It’s Sunday night. You’re staring at your CRM and that dreaded task appears: “Prospecting Block: 100 Accounts.” The feeling in your stomach tells you what’s coming. You’ll either blast generic messages and feel like a spammer or spend hours crafting a handful of handcrafted emails that barely move the needle.

This is the central productivity crisis in modern B2B sales. We’re constantly forced to choose between efficiency and relevance. But what if that choice was a false one? What if artificial intelligence could help you achieve both, without sacrificing your authenticity or sanity?

The False Choice: Efficiency vs. Effectiveness

The traditional approaches to sales outreach, templates versus deep personalization, represent the old world of “one-to-many” or “one-to-one.” But the future of sales lies in one-to-one at scale. The key is understanding that AI isn’t replacing salespeople, it’s augmenting them.

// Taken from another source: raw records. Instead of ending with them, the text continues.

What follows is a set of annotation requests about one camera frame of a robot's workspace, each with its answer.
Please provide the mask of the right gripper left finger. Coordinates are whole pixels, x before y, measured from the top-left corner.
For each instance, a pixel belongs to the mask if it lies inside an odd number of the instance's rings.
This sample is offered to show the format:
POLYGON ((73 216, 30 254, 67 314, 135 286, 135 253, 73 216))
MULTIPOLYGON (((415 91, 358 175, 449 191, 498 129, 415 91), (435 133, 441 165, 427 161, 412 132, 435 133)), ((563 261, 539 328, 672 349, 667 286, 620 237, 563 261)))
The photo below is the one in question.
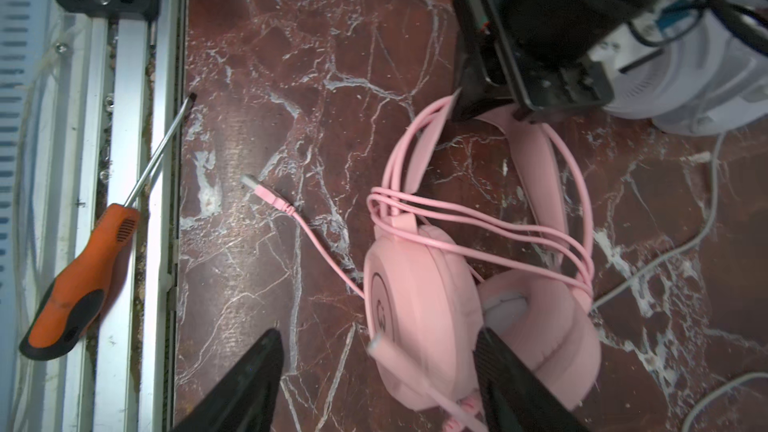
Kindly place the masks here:
POLYGON ((283 363, 281 334, 270 328, 174 429, 269 431, 283 363))

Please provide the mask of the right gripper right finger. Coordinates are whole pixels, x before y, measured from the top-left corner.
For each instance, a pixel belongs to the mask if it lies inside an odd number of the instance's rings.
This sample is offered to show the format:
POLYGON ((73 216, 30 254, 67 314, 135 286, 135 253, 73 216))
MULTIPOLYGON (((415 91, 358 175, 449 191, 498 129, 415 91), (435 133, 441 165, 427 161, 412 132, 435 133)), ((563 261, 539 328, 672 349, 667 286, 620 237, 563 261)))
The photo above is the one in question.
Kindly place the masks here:
POLYGON ((491 329, 480 329, 473 358, 490 431, 587 431, 491 329))

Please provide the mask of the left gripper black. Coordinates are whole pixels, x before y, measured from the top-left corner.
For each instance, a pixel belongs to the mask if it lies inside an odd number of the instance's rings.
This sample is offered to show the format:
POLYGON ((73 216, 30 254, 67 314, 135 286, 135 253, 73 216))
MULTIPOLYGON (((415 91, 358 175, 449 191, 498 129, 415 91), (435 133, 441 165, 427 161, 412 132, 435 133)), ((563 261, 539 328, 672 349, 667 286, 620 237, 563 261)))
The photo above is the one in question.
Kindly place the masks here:
POLYGON ((552 123, 614 98, 589 51, 657 0, 453 0, 459 24, 453 118, 513 104, 522 122, 552 123))

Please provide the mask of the pink headphones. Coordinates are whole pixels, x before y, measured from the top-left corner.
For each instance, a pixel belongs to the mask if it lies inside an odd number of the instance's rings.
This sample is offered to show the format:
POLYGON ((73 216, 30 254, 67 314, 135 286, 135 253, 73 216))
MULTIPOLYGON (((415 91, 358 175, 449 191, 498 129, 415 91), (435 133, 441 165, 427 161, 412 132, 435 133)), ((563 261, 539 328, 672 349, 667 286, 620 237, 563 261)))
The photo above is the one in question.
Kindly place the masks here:
POLYGON ((387 391, 414 410, 440 407, 453 430, 479 431, 479 332, 489 328, 557 403, 574 409, 593 387, 601 347, 589 319, 594 302, 593 213, 583 174, 547 124, 517 121, 510 106, 482 120, 506 137, 533 210, 509 223, 418 195, 455 96, 427 106, 395 145, 367 206, 375 242, 364 262, 368 351, 387 391), (457 244, 442 222, 473 225, 549 248, 574 276, 457 244))

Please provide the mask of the white headphones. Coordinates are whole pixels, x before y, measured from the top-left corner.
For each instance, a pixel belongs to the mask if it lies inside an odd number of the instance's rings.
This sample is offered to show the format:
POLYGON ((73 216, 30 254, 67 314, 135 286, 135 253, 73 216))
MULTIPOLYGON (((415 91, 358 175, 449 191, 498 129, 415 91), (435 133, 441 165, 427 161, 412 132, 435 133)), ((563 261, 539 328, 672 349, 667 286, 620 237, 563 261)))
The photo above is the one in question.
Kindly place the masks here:
POLYGON ((728 132, 767 115, 767 58, 733 36, 705 0, 657 0, 590 52, 610 79, 604 110, 683 136, 728 132))

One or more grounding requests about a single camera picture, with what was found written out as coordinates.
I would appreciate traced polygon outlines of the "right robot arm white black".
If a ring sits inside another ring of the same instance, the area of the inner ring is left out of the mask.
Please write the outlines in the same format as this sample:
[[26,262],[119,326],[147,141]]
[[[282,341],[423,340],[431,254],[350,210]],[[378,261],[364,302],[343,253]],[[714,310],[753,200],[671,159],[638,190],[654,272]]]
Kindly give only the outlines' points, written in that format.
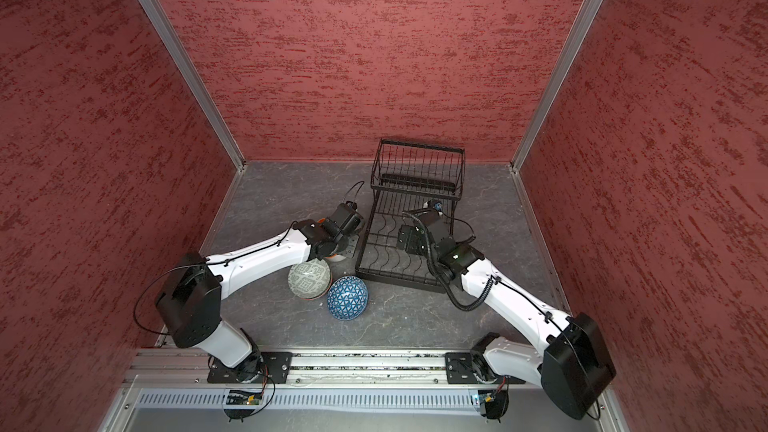
[[530,351],[489,334],[475,349],[481,371],[539,386],[573,419],[600,416],[598,400],[616,368],[597,322],[547,304],[505,276],[470,241],[457,241],[441,211],[429,207],[402,214],[398,246],[424,256],[429,273],[463,312],[493,309],[530,344]]

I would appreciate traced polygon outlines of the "right corner aluminium profile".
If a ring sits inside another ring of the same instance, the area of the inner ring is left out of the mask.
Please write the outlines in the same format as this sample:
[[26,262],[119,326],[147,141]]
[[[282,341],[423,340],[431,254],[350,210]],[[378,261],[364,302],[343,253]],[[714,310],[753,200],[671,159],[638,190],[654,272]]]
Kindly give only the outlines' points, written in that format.
[[534,141],[553,106],[570,68],[600,10],[604,0],[583,0],[571,25],[561,52],[553,67],[550,78],[542,92],[531,121],[511,161],[511,173],[519,175],[523,164],[532,150]]

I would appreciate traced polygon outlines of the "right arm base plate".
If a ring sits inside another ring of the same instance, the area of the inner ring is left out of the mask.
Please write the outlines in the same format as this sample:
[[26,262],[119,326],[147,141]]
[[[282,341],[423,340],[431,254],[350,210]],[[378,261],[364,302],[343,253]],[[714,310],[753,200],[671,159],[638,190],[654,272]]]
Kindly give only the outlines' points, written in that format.
[[448,352],[444,355],[446,379],[450,385],[525,385],[512,376],[493,372],[481,355],[472,352]]

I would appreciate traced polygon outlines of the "blue patterned ceramic bowl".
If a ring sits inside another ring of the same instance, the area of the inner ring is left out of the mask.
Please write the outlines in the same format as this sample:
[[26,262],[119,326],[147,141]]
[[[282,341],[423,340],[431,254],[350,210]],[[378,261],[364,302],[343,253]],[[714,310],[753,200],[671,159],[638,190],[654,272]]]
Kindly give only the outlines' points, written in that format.
[[337,320],[354,320],[365,311],[368,298],[368,288],[362,279],[344,276],[336,280],[329,289],[328,311]]

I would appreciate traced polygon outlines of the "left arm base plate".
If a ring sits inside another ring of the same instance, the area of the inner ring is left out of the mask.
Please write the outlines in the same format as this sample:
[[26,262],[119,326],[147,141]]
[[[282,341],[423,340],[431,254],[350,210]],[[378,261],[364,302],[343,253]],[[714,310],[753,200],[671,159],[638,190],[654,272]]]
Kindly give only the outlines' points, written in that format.
[[219,359],[209,357],[207,382],[210,384],[266,384],[287,382],[294,355],[291,352],[252,353],[240,365],[226,367]]

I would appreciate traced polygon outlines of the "corner aluminium profile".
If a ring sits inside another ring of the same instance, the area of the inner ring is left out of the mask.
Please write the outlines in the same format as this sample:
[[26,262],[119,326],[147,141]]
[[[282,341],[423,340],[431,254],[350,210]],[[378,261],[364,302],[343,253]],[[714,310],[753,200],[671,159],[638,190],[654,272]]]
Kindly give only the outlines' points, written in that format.
[[523,164],[532,150],[534,141],[553,106],[570,68],[600,10],[604,0],[583,0],[571,25],[561,52],[553,67],[550,78],[542,92],[531,121],[511,161],[511,173],[519,175]]
[[244,154],[226,125],[160,0],[138,1],[237,172],[242,173],[247,163]]

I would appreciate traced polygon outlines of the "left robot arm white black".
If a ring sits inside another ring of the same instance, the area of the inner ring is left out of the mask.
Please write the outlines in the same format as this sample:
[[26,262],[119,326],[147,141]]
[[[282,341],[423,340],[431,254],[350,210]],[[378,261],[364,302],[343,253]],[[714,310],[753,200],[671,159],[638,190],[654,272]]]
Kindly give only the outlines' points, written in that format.
[[155,299],[167,333],[177,347],[199,348],[242,381],[253,380],[262,370],[261,353],[222,318],[222,302],[274,272],[339,255],[362,222],[357,204],[345,201],[321,221],[295,221],[254,245],[206,258],[187,255],[169,271]]

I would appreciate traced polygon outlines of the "aluminium mounting rail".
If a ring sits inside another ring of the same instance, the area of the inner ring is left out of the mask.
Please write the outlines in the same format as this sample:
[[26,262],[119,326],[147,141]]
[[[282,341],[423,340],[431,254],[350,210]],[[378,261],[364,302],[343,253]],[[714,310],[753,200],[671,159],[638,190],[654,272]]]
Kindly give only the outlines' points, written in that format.
[[[285,384],[288,387],[460,387],[446,379],[444,350],[429,349],[293,349],[294,357]],[[144,348],[136,351],[123,384],[171,387],[214,387],[210,384],[209,355],[200,349]]]

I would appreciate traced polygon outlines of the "left corner aluminium profile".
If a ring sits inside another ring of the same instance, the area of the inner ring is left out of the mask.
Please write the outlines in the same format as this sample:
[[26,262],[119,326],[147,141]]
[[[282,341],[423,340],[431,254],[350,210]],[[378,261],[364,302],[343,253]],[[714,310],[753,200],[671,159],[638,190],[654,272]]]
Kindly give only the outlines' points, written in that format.
[[237,172],[242,173],[247,163],[244,154],[226,125],[160,0],[138,1]]

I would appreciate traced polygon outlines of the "white pink bowl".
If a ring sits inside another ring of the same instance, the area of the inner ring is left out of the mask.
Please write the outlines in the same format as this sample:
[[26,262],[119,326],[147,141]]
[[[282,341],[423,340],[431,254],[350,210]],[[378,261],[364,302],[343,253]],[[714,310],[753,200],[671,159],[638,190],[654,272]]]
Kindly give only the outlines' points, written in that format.
[[344,261],[346,259],[349,259],[349,258],[351,258],[353,256],[354,256],[353,253],[349,253],[347,251],[342,251],[340,253],[335,253],[335,254],[333,254],[331,256],[326,257],[326,260],[331,262],[331,263],[336,263],[336,262],[341,262],[341,261]]

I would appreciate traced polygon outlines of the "green patterned ceramic bowl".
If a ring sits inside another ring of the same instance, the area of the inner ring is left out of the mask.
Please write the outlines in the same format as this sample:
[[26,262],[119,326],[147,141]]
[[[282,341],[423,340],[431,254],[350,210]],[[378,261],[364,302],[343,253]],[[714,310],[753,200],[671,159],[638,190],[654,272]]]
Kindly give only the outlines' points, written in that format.
[[322,297],[332,284],[331,268],[325,260],[296,264],[288,273],[290,291],[298,298],[314,300]]

Your job is no longer to write every email from scratch. Your job is to be the editor-in-chief of your outreach strategy. The human decides the target, tone, and message. The AI executes your direction at scale.

The Strategic Brief: Your Blueprint for AI-Powered Outreach

To adopt this workflow, replace your 50-email grind with one Strategic Brief containing three sections:

  1. Voice Profile – Teach AI to sound like you. Include examples of your best emails and guidelines for tone, structure, and style.
  2. Prospect Context – Gather simple, factual data on each contact: title, company, recent events, and pain points.
  3. Mission – Define your goal and message direction. What’s the objective of the email: reply, insight, or meeting?